Use of DesK as an sensor for temperature. DesK is a membrane protein (a kinase), it is part of a cascade that has to maintain the membrane liquidity. It does this by phosphorylating DesR, this phosphorylated DesR activates a promotor (pdes) that expresses the des gene, changing the membrane in the process. The article mentions that DesK is most active onces the temperature drops below 30 C, however the autokinase activity is still present at 42 C though drastically less. DesK is a real cold sensor, which is natively present in bacillus. We want to use the DesK in our heat sensing construct (how we do this is under motility), by PCR'ing the pdes promotor out of B. subtilis and Hereby activating the motility gene that we fuse after it.

References

Regulation of Bacillus subtilis DesK thermosensor by lipids , Mariana Martin and Diego de Mendoza , Biochemical Journal (2013), Vol 451 No 2, 269–275

Motility

The motility part of our construct is based on two articles, a very old (1995) article with general information about motility and a newer one focusing on the attractant/repellent sensor cascade.

General:

Bacterial movement based on flagella (tail like structures) and utilizes CCW(counter-clockwise) and CW (clockwise) movement. When the flagella spin CCW they gather in one area resulting in bacteria that move strait. When the flagella move CW they disperse all over the cell membrane, resulting in the bacteria spinning in random directions (tumbling). When the bacteria senses an attractant it will go CCW, till the concentration gets lower after which it will go CW resulting in a change in direction. Bacteria will move towards attractants and away from repellents.
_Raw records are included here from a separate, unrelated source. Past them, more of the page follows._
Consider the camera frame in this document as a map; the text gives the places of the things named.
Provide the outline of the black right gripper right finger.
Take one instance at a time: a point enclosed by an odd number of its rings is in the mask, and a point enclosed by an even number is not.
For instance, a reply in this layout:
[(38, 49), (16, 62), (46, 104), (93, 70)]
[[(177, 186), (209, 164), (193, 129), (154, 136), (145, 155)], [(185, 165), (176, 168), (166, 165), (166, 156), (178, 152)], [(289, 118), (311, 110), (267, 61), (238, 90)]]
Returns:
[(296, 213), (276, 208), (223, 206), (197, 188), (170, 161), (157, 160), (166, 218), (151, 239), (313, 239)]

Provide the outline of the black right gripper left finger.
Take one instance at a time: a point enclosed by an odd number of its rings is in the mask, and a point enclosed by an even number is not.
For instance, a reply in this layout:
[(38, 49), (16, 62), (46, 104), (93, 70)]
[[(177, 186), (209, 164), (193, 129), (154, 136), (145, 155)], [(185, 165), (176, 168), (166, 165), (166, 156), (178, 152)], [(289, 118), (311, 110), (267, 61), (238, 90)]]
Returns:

The receptor and our Idea:

The receptor is displayed in the figure on the page below. The letters are all Che proteins, with this cascade of proteins motility is coordinated. When a attractant is bound to the receptor, CheA phosphorylizes CheY into CheY-P. CheY-P causes the CCW motility in the flagella, it also causes (by forming a CheY-p/CheC complex) that CheD is pulled off the receptor. CheD and CheC forms also a complex which dephosphorylizes CheY-p into CheY thus resetting the receptor. What we want is to knock out the natively CheY gene, which the article from 1995 mentions so it is possible. And then fuse a CheY gene to the pdes promoter. The result is that CheY is only present when the temperature is low (below 30 C). Causing a very particular movement, two ways of movements are theorized.

Claudio's theory:

The DesK activates when cold, so the bacteria could swim forward when it is still cold. This is dependent on the fact if the attractant receptor is bound at the moment of expression of CheY. Causing a pseudo random movement. As soon as it gets warmer the bacteria will stop being able to move cause no CheY will be present, therefore staying in place. The result will be a bacteria that will stay in a warmer area’s, cause as soon it gets cold again it will be able to move again.

Inne's theory:

The pseudo random movement claudio proposes is correct, however could be improved by continually stimulating a repellent receptor. This will cause the Bacillus to move away as soon it gets into a cold area. It guarantees that CheY will be phosphorylated as soon as it is transcribed/ translated, and therefore the bacteria can move. Both systems are not directly influencing movement, but cause the organism to have a bias towards warmer area's. Note: chemotaxis is kind of confusing when applied to different organisms, e.coli for example uses the same proteins but they have the effect of these proteins is the total opposite. Namely CheY causing tumbling.

References

The three adaptation systems of Bacillus subtilis chemotaxis , Christopher V. Rao, George D. Glekas and George W. Ordal, Trends in Biology (2008), Vol. 16 No 10, pp. 480-487.
Chemotaxis in Bacillus Subtilis: How bacteria monitor environmental signals, Liam F. Garrity and George W. Ordal, Pharmacology and Therepeutics. (1995), Vol. 68 No.1, pp. 87-104.